The lines to repeat are those below from the one containing "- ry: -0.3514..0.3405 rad" down to the one containing "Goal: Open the", both included; reproduce them exactly and nothing else.

========================================================================

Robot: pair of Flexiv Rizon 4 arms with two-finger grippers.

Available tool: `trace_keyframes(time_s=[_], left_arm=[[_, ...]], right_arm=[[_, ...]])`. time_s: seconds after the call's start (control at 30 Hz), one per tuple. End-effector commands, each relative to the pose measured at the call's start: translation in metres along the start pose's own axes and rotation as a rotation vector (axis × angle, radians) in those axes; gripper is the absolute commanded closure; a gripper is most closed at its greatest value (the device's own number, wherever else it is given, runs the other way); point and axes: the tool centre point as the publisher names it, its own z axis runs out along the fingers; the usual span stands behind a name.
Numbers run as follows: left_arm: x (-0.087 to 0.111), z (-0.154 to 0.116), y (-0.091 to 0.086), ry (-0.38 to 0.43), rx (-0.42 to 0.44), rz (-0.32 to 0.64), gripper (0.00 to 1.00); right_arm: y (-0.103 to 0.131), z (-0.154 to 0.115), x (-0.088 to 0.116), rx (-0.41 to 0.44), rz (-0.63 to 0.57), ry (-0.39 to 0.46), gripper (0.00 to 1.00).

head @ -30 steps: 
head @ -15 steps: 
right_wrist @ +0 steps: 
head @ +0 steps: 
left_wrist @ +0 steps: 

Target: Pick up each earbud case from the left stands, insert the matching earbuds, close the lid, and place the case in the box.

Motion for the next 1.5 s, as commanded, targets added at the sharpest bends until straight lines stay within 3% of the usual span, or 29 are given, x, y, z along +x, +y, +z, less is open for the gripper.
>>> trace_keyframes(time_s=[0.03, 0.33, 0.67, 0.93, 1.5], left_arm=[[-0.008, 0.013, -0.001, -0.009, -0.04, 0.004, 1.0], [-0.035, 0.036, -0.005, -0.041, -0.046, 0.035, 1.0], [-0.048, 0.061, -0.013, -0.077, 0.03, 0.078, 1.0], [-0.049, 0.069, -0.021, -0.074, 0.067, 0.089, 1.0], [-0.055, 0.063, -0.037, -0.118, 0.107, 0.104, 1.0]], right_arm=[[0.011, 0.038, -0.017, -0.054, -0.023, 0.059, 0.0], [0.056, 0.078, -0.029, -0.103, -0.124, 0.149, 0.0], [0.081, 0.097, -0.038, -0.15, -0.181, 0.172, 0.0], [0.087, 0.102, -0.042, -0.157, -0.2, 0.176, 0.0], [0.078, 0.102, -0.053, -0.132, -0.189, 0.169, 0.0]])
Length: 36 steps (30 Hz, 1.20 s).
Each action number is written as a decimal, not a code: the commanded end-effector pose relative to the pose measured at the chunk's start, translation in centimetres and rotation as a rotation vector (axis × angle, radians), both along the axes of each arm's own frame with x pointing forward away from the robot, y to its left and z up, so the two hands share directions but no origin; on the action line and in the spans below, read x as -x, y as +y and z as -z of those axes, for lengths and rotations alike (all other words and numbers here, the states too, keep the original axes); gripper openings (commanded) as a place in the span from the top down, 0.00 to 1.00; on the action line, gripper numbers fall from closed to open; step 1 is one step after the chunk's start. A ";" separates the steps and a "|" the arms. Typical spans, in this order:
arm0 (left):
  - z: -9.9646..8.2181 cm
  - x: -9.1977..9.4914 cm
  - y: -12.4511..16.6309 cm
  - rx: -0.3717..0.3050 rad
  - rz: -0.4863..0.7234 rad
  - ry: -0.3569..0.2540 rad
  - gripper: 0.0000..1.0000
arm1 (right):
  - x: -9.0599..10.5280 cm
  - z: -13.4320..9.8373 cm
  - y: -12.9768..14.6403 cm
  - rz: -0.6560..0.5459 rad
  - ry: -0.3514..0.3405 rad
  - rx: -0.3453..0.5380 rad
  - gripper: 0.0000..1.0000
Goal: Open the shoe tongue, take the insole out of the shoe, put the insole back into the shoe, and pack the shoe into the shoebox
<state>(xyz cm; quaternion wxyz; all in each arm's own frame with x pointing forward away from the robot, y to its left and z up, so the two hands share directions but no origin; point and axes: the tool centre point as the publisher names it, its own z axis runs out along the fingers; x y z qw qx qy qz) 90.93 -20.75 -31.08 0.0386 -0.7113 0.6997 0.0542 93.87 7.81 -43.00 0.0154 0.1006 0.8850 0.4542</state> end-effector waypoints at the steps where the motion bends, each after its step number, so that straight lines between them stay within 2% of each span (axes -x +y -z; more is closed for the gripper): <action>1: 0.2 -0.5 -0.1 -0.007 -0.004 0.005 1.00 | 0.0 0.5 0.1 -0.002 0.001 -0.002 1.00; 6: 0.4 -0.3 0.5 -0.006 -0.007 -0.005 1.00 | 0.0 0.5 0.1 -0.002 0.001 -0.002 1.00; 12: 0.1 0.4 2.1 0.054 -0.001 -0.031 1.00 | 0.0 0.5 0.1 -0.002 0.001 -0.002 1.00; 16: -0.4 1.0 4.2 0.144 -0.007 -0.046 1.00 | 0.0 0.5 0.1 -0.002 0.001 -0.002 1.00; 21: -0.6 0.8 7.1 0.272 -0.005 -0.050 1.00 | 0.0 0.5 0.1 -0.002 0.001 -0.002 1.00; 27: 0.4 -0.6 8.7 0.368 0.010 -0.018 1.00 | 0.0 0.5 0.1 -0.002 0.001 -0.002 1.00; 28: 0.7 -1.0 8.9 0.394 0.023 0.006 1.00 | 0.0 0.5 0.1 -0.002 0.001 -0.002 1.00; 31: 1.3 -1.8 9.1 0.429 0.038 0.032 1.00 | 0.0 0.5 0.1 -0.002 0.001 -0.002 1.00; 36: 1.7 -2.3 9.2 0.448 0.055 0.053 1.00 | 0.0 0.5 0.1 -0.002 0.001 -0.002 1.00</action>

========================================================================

## Reply to the task
  - ry: -0.3514..0.3405 rad
  - rx: -0.3453..0.5380 rad
  - gripper: 0.0000..1.0000
Goal: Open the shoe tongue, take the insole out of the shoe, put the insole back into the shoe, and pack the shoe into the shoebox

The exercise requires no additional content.